Putting SDN in a Box

So when I started this blog, I said that I would tackle technology topics from a strategic perspective. In terms of technologies, is there a hotter topic in our industry than SDN? And is there anything more “strategic” than the ubiquitous 2x2 matrix? Methinks the answer to both is ‘no’.


Tons of people have written volumes of material on SDN, and I don’t really want to re-create many of those conversations, but I need to anchor on a couple of points. First, SDN is a tool. SDN by itself is not an end state but rather a means of accomplishing some useful objective. Second, one of the objectives of SDN is to deliver a dynamic, highly-automated network.


Now when we talk about automating the network, what we are really saying is that we want to automate the set of tasks – or workflow – that drive how the network is being provisioning, monitored, and troubleshot. The real question is whether or not SDN is the right tool for the job.
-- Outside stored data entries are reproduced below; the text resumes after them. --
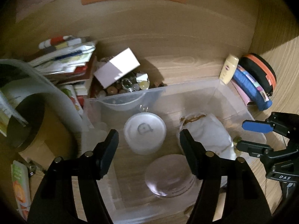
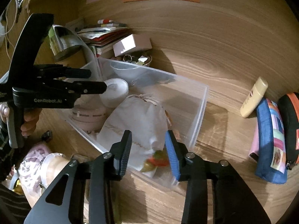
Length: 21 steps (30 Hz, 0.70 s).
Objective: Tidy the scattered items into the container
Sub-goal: 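Carry both items over the clear bin and open both grippers to drop them, then move right gripper to the dark green spray bottle while left approaches the beige compact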
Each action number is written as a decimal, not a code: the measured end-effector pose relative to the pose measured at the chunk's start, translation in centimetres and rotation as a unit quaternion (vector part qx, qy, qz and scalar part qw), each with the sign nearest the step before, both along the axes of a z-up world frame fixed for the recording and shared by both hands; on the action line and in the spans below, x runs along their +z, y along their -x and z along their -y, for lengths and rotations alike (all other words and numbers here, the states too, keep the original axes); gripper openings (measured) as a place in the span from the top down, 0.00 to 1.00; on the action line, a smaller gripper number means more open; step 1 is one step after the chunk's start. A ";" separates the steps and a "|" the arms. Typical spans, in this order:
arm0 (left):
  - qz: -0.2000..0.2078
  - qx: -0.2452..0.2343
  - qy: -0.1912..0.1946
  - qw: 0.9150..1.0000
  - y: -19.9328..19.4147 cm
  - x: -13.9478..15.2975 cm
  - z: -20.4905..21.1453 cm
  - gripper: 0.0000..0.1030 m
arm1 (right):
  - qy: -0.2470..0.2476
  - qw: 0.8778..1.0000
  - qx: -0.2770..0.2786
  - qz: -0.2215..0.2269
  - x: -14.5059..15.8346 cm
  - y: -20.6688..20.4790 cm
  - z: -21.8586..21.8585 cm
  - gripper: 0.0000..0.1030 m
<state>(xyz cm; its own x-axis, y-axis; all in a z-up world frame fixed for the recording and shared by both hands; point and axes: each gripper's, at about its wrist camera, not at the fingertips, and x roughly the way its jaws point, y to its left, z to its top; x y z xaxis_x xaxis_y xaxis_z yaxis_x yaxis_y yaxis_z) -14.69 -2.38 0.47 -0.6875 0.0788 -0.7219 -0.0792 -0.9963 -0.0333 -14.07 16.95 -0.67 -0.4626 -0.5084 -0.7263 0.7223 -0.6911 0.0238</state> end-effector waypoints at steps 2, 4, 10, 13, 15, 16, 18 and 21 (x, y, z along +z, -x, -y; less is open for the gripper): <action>-0.009 0.003 -0.001 1.000 -0.4 0.2 0.1 0.32 | 0.004 1.000 -0.003 -0.001 0.1 -0.2 -0.3 0.61; -0.015 0.005 -0.002 1.000 -0.9 0.3 0.3 0.32 | 0.009 1.000 -0.005 0.000 0.2 -0.4 -0.5 0.60; -0.039 0.013 0.005 0.999 -2.9 0.7 0.4 0.31 | 0.024 1.000 -0.011 0.007 0.6 -1.0 -1.3 0.59; -0.047 0.015 0.006 0.999 -4.0 0.9 0.5 0.30 | 0.030 0.999 -0.013 0.008 0.9 -1.5 -1.7 0.58; -0.051 0.016 0.006 0.999 -4.6 1.0 0.5 0.28 | 0.033 0.999 -0.013 0.008 1.1 -1.8 -2.0 0.57; -0.054 0.016 0.005 0.998 -5.0 1.1 0.4 0.27 | 0.034 0.999 -0.013 0.007 1.1 -2.0 -2.1 0.57; -0.056 0.016 0.007 0.998 -5.6 1.1 0.4 0.27 | 0.037 0.999 -0.013 0.007 1.2 -2.4 -2.4 0.57; -0.060 0.013 0.016 0.998 -6.7 1.2 0.1 0.27 | 0.039 0.999 -0.013 0.008 1.2 -2.8 -2.5 0.53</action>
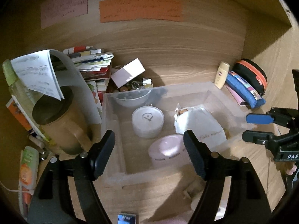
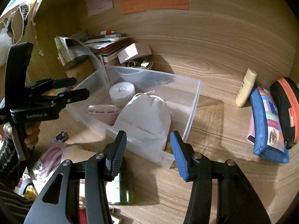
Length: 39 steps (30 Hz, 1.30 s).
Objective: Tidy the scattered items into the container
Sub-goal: 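Move right gripper to the dark green spray bottle while left approaches the beige compact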
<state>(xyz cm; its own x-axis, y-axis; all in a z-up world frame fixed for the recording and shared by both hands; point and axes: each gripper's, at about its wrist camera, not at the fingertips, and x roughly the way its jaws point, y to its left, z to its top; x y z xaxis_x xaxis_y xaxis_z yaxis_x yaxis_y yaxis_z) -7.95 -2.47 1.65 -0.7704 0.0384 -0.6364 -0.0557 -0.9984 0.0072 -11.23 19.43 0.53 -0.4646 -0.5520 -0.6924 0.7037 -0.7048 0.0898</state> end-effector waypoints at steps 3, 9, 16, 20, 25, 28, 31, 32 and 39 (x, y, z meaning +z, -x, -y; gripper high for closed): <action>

So how do we decide if SDN is the right tool?


As it turns out, there are lots of tools that execute workflow. Most of us use some or all of: CLI, scripts, NMS, OSS/BSS, or the increasingly popular SDN solutions. It’s not that any one of these is better or worse than others but rather they are all optimized to execute different types of workflow. The exact tool that you select depends on what you are trying to do.


Workflows are trying to solve two primary challenges : complexity and frequency of change. In this context, complexity is a function of however many lines or commands over however many devices, and frequency of change is how often the workflow is to be executed. Using these axes, we can build out our strategic 2x2:



In this model, the lower left of our matrix includes simple, relatively static workflows like initial device configuration. The configuration is isolated to a single device, and it is typically done at deployment and infrequently updated thereafter. For these workflows, CLI is actually fine. Given the infrequency of execution, it might not even be worth automating in some environments.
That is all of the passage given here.